▶ [TASK STATEMENT] Bring together copies of the lines in the data below that contain the word "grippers".

-----

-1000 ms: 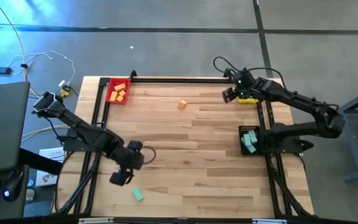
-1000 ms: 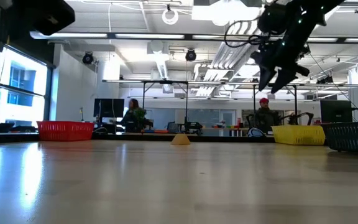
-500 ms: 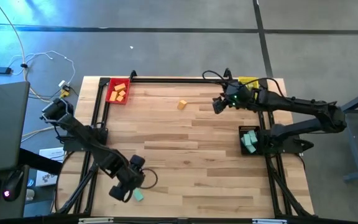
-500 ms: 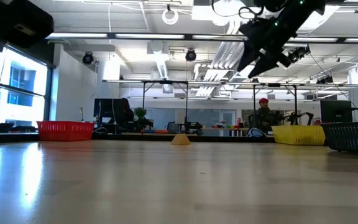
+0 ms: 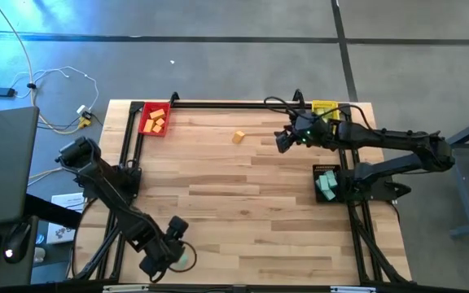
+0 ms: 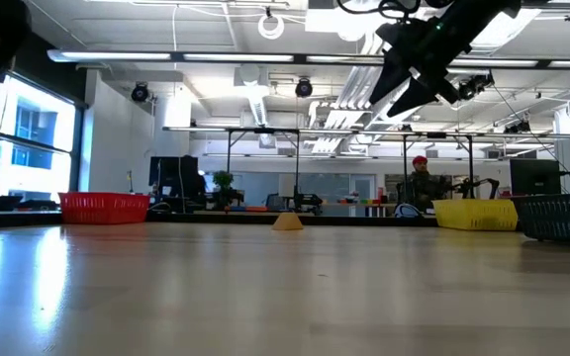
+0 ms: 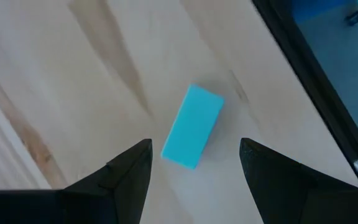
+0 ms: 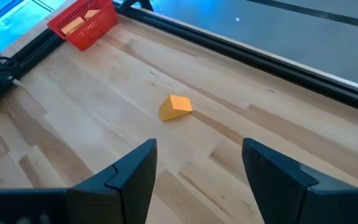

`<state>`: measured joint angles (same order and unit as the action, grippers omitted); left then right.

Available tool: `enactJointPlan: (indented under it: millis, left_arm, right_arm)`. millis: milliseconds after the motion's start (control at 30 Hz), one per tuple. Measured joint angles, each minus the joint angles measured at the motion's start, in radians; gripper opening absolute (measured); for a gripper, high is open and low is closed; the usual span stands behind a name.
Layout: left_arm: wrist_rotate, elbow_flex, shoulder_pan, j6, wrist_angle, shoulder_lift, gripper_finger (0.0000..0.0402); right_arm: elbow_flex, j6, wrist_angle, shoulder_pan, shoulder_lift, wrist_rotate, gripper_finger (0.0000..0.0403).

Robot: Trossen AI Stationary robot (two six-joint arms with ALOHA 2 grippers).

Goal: Sort & place blocks by color
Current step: Put the blue block into the black bin

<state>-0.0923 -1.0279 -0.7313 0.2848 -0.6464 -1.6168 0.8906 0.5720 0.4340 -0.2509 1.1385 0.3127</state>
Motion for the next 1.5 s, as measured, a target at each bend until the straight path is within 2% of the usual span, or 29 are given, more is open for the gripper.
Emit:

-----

▶ [TASK SOLUTION]
`<state>`: measured joint angles (same order and unit as the action, grippers omitted); left then right.
Robot: Trossen AI Stationary robot (two six-joint arms with ALOHA 2 grippers).

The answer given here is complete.